◆ REQUIREMENT ◆
Print, from the listing below, the lines starting at the line containing "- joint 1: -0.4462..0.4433" and ending at the line containing "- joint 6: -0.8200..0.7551", exactly as they stand, and print nothing else.

START DATASET EXCERPT

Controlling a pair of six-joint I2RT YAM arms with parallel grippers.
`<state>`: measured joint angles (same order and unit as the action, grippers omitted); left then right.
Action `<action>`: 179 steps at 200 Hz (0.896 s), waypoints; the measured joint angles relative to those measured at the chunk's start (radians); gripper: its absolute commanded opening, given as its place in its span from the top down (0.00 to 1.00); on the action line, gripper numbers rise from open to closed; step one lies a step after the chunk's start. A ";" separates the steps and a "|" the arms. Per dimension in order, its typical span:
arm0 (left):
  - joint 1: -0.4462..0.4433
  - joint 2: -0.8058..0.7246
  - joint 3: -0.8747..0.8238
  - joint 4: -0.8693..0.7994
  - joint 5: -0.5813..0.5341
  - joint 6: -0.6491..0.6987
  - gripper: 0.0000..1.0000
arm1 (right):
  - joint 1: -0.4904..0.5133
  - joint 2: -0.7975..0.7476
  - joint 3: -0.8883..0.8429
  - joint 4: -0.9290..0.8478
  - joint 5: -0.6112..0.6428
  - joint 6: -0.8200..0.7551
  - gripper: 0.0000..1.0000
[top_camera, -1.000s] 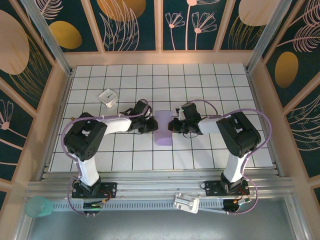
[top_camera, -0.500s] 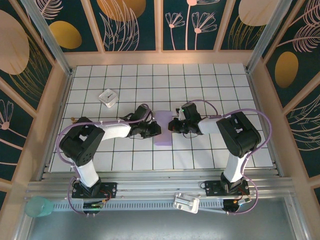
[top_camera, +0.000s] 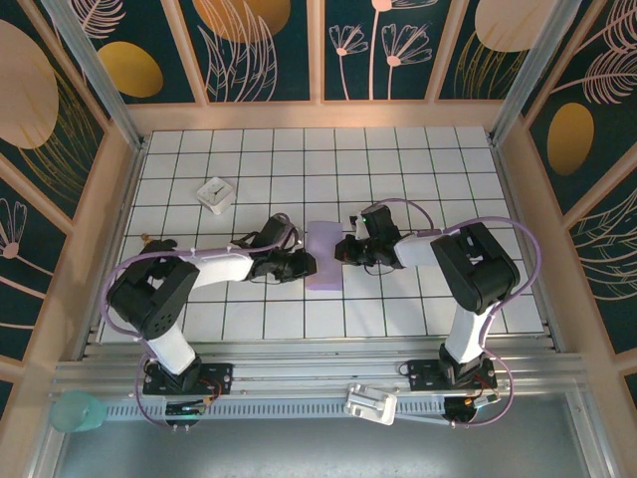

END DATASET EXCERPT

◆ TASK OUTPUT ◆
  - joint 1: -0.4462..0.4433
  - joint 2: -0.8058..0.7246
  - joint 3: -0.8747..0.8238
  - joint 4: -0.8693..0.7994
  - joint 5: -0.5813..0.5341
  - joint 6: -0.6491..0.6987
  - gripper: 0.0000..1.0000
arm1 (right):
  - joint 1: -0.4904..0.5133
  - joint 2: -0.7975..0.7476
  - joint 3: -0.8883..0.8429
  - joint 4: -0.9290..0.8478
  - joint 5: -0.6112..0.6428
  - joint 6: -0.8200..0.7551

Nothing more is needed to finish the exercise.